··· The data

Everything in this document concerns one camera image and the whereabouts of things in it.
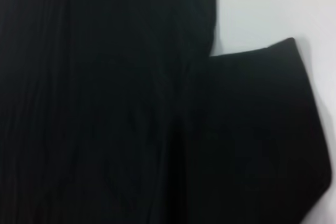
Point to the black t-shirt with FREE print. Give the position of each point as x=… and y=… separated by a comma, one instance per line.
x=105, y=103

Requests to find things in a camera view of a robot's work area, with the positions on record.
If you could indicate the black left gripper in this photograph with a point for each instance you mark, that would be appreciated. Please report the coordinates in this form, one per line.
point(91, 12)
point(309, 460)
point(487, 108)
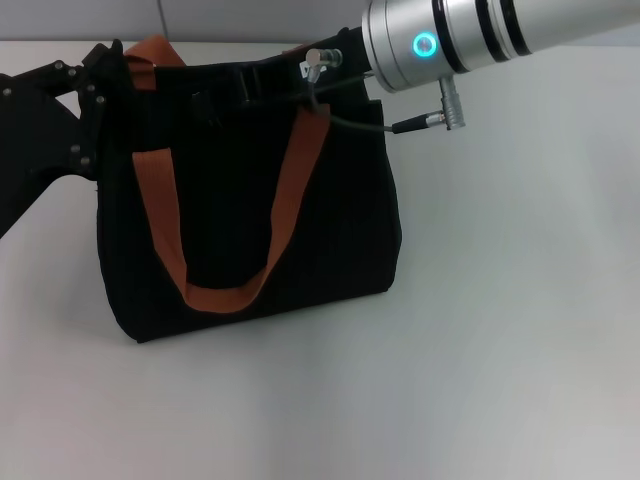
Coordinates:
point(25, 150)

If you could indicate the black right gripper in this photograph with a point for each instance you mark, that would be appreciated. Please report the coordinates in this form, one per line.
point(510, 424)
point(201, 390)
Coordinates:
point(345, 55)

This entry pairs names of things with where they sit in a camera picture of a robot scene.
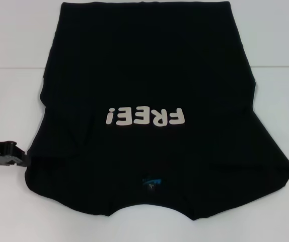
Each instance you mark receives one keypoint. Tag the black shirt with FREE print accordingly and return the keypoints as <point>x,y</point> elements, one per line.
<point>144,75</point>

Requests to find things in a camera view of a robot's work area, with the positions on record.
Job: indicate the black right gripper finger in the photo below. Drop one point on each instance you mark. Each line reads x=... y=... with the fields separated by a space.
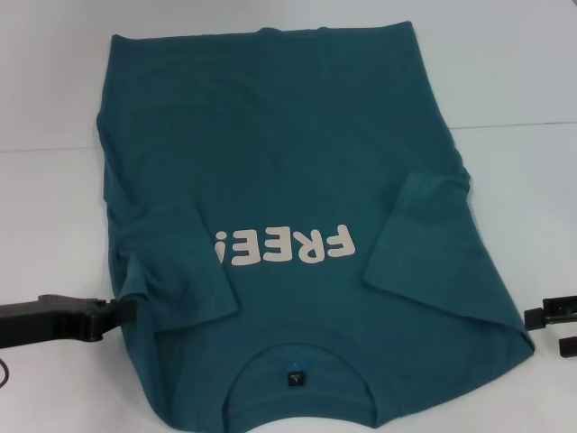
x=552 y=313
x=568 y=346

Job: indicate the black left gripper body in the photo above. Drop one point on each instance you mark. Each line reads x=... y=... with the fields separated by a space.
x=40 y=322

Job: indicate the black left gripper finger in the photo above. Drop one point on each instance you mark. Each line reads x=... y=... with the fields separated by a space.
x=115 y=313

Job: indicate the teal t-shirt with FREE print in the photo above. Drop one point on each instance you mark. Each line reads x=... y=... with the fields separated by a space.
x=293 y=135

······
··· The data

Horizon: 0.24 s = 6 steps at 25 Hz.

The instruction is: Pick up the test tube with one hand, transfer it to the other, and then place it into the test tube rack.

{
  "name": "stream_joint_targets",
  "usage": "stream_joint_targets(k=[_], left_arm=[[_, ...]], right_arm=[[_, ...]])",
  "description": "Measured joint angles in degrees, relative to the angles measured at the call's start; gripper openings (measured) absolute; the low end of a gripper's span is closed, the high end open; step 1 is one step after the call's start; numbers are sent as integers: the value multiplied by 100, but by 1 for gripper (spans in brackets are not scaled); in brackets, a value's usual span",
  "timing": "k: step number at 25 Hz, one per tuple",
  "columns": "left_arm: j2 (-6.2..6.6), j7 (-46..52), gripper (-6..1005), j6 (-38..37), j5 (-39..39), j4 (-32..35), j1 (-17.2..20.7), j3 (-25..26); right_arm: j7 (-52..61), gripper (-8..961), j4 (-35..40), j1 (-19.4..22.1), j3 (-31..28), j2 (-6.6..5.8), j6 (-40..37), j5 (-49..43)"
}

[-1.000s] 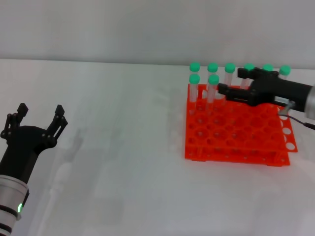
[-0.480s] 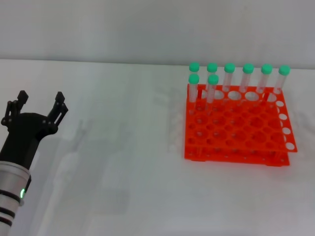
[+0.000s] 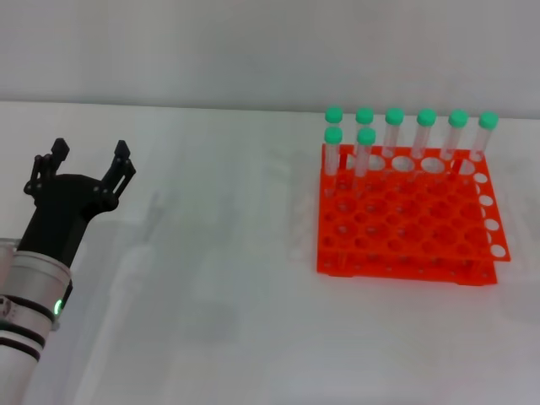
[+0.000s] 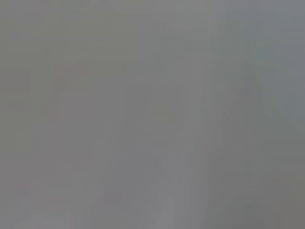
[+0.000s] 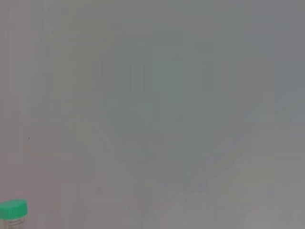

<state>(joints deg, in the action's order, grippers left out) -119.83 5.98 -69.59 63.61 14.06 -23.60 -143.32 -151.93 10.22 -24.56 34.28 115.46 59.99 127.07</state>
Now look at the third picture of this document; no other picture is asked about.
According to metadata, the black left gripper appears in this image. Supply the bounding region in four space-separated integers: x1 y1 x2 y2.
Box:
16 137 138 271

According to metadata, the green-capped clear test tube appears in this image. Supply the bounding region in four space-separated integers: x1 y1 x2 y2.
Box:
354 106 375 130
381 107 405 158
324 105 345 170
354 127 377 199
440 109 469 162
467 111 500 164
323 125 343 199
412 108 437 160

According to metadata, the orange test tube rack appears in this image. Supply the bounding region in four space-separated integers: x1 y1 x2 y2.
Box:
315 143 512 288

······
··· The data

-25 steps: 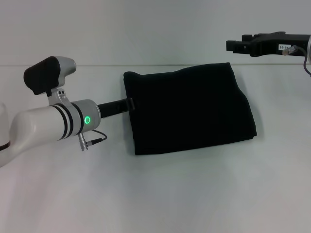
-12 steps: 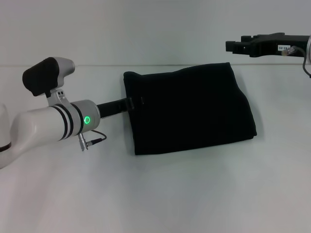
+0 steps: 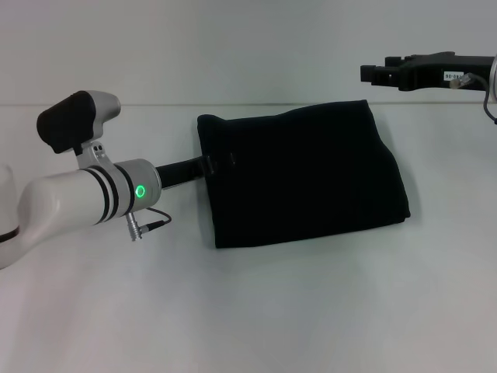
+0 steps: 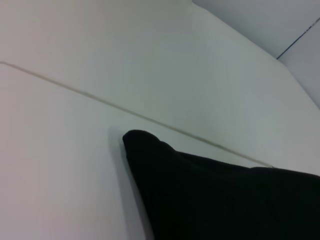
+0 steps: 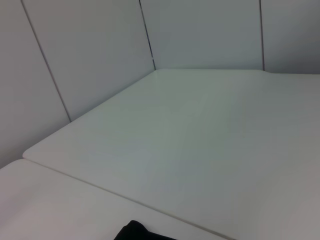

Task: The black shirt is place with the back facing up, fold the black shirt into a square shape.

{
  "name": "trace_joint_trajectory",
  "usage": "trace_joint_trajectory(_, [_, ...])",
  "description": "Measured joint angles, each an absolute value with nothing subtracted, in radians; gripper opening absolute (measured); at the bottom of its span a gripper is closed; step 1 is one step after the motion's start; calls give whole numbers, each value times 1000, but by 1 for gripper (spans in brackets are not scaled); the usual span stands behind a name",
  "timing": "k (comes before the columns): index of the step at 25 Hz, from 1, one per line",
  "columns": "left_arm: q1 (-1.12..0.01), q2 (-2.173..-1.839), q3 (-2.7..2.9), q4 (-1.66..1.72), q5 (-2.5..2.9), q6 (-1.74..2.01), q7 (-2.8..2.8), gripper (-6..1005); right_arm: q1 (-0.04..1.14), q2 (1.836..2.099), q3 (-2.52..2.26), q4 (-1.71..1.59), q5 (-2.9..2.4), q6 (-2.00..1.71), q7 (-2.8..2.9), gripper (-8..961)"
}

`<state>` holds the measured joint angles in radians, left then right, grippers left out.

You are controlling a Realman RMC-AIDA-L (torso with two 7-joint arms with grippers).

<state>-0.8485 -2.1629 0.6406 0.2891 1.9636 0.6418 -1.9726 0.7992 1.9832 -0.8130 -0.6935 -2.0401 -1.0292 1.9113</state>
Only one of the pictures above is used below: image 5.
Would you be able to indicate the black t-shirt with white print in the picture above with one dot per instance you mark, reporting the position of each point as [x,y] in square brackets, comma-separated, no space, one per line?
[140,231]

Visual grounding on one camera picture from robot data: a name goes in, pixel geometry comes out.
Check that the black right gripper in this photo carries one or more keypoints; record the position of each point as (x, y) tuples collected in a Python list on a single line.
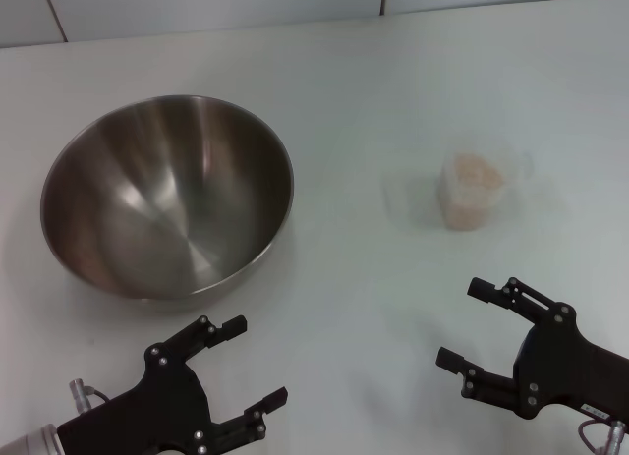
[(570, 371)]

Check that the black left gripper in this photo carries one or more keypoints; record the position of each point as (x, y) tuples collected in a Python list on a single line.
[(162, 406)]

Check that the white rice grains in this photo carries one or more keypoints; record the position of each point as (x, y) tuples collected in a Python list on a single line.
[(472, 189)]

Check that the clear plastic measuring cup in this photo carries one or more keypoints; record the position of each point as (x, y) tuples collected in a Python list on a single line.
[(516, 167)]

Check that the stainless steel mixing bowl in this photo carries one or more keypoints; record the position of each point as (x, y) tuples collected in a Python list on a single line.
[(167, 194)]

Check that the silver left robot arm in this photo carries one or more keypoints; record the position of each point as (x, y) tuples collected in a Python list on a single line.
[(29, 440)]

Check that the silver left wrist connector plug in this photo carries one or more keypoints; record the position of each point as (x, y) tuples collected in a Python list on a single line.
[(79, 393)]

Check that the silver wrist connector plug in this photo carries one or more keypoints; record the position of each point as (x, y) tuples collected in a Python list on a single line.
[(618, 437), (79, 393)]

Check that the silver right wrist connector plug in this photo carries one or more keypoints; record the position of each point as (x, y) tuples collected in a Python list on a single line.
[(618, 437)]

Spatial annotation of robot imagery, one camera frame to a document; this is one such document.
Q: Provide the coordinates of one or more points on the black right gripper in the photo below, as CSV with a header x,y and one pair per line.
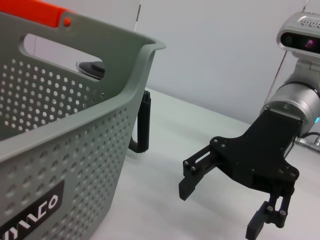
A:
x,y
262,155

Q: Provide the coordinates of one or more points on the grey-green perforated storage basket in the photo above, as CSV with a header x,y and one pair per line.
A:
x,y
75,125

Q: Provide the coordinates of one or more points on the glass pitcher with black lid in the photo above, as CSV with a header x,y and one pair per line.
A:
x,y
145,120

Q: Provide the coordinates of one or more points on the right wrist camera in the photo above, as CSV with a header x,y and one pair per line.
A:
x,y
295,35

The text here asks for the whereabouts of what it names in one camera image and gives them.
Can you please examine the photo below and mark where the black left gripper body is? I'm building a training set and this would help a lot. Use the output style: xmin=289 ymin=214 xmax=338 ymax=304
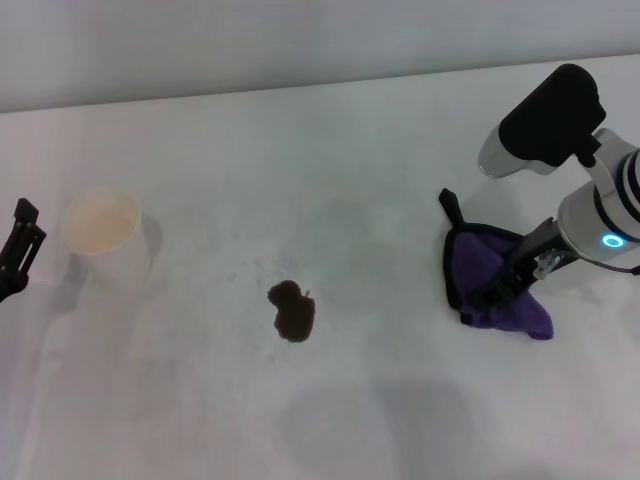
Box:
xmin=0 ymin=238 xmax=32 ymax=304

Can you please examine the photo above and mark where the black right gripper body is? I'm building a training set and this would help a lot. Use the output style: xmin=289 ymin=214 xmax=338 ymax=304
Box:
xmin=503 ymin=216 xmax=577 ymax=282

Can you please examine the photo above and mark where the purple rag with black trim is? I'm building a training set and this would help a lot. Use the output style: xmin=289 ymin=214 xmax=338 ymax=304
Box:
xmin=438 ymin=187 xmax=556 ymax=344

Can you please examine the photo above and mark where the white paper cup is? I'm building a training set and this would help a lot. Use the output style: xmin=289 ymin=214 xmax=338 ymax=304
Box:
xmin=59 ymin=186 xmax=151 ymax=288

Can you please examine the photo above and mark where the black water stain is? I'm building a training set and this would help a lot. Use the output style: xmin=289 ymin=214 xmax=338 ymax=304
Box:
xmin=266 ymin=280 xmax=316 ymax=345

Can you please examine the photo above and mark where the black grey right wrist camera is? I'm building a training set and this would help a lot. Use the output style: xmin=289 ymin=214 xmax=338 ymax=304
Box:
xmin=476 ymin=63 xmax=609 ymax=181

······

## [What is being asked]
Please show every line above that includes the word "value".

## [Reply to the exercise]
  "description": "Measured joint angles in degrees, relative to the angles measured at the call's start; gripper openings (measured) absolute; the low end of a gripper's span is closed, the high end open; step 1 is one step after the call's start; numbers are sent as integers: the value multiplied by 100, but by 1 for gripper (spans in brackets are not scaled); in brackets, a value's usual span",
  "description": "Measured joint angles, each an absolute value with nothing subtracted, in radians; gripper opening absolute (measured); at the bottom of its span a gripper is closed; step 1 is one step after the motion's start; calls give whole numbers, each value times 1000, but by 1 for gripper (spans in brackets are not scaled); the usual span stands behind a name",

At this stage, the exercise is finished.